The jury is out on the worst form of terrorism

The jury is out on the worst form of terrorism

Interior Minister Chaudhry Nisar called the lynching of two Muslims by Christians in Lahore “the worst kind of terrorism”. This is binary thinking: Muslims lynching innocent victims being a lesser form of terrorism versus Christians lynching innocent victims being an insult to our intellect and to all sense of fairness, especially when it is Chaudhary Nisar who called the killing of Hakeemullah Mehsud a “murder of peace”. It begs the question: whose side is the sitting government on exactly?

Chaudhry Nisar is not alone in this absurdity. The entire Pakistani society’s reaction to Christians lynching Muslims is very different to their reaction of Muslims lynching Muslims. Remember the boys who were lynched in Sialkot? Nobody demanded that the people who did the lynching needed to be taught a lesson once and for all for forgetting their place in the pecking order and that the issue was one of religious community. Mob justice is a common phenomenon in Pakistan and is practiced with increasing callousness and disregard for the rule of law. So why the sudden over-the-top outcry and horror over this particular incident?

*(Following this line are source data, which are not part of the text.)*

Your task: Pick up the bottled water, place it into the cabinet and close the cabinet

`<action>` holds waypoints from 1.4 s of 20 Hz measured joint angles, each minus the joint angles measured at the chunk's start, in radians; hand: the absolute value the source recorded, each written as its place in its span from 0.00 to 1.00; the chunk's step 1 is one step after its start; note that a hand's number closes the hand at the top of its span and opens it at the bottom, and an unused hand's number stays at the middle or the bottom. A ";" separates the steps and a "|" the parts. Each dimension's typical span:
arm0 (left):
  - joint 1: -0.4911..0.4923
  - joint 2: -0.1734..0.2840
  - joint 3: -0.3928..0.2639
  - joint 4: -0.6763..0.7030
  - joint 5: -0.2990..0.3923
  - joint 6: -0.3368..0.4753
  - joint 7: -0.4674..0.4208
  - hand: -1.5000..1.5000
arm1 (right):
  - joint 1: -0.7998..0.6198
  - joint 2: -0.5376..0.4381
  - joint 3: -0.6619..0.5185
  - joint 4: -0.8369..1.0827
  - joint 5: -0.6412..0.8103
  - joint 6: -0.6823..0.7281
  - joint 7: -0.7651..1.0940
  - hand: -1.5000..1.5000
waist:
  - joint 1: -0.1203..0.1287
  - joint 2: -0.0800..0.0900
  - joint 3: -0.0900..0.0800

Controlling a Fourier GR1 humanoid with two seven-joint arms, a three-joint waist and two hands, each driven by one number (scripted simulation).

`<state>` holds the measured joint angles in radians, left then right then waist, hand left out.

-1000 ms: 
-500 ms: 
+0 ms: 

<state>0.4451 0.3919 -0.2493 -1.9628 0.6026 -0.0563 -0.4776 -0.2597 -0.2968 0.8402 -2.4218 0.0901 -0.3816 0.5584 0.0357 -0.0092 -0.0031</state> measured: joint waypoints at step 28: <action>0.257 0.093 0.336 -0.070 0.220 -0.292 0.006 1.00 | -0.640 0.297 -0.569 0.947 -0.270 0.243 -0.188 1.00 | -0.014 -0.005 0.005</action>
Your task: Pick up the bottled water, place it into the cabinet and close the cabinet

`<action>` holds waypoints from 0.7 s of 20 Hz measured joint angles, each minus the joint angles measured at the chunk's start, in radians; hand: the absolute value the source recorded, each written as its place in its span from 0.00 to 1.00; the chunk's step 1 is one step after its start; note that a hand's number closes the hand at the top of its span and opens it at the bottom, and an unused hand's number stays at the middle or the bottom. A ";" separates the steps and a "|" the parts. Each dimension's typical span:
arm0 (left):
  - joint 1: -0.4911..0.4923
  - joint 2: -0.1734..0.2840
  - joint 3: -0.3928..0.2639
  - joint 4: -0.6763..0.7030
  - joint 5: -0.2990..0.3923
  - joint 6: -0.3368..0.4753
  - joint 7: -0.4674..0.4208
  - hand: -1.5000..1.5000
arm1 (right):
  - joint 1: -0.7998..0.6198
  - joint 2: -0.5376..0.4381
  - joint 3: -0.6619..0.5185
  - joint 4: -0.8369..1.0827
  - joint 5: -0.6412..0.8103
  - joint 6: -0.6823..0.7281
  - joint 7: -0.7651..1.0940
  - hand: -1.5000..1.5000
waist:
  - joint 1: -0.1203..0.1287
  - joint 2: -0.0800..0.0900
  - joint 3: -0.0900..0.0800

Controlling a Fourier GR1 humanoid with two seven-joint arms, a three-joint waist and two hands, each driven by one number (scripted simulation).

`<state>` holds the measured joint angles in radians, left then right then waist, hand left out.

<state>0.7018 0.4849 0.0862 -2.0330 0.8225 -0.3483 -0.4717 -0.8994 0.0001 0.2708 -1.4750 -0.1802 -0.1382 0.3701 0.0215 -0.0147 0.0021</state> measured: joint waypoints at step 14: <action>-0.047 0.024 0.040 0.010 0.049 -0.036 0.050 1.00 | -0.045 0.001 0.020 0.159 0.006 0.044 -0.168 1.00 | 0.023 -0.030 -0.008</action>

It must be stated for the record that nobody should be lynched. Nobody deserves it. This means that not a single person should be subjected to such a barbaric act. Nobody. None. Ever. The lives of the glasscutter and the garment worker that the Christian mob ended up murdering are no less precious than the lives of Shama Bibi and Shahzad Masih from Kot Radha Kishan near Lahore. The Christian couple, who were the parents of three young children, were burnt alive near the brick-making factory in front of their children. This horrendous act was to avenge a crime that they had not been tried for. They were no less innocent.

We find, however, a stark difference between the way the two cases were profiled. The media, and particularly the Urdu mainstream media, humanised the victims of the Christian mob and practically ignored the personal details of the Christians attacked by a Muslim mob. They were both crimes against human dignity. Shazia Bibi was carrying a child when she was burnt. It does not get more vulnerable and more human than that. The attack on the Christian couple was later investigated and it had turned out that the mob was incited on the dictate of a local mosque cleric. As a contrast, the Protestant and Catholic community leadership asked for forgiveness. “We ask forgiveness for the reaction of the Christian community,” said Father Emmanuel Yousaf Mani, director of the National Commission for Justice and Peace (NCJP) of the Catholic Church of Pakistan.

These double standards when it comes to our society’s condemnation are not acceptable. They are telling of the maladjustment and medieval conceptions that make up our schema. We desperately need to realise that our thinking ought not to be a product of our personal prejudices but is indeed a collective equity of our nation. Pakistanis and the lives and wellbeing of Pakistanis ought to be our axis. If you do not agree, please feel free to take up a ministerial position and play out your clan supremacy and bias.

The community we are discussing here is one that is already marginalised. The three million Christians in the country have been repaid for their devotion to the country with only scorn and degradation, ostracisation and loathing.

Allow me to review what exactly happened on the day of the lynching on March 15, 2015. Two bombs were set off in Youhanabad, Lahore near two churches. More than 20 people were killed and over 80 injured. This attack was thwarted by security guards or it would have been a greater calamity similar to the one in Peshawar in 2013. What we see sadly is that with the lynching outrage, the horror of the bombings have redirected from sympathy towards the community towards their demonisation. The injustice of this is unfathomable, for this community has sacrificed rivers of blood for a war that they have no part in.

Stoking the fires of distrust against a minority community is truly the worst form of terrorism. Even worse than that is playing favourites over corpses of one kind of Pakistani over another.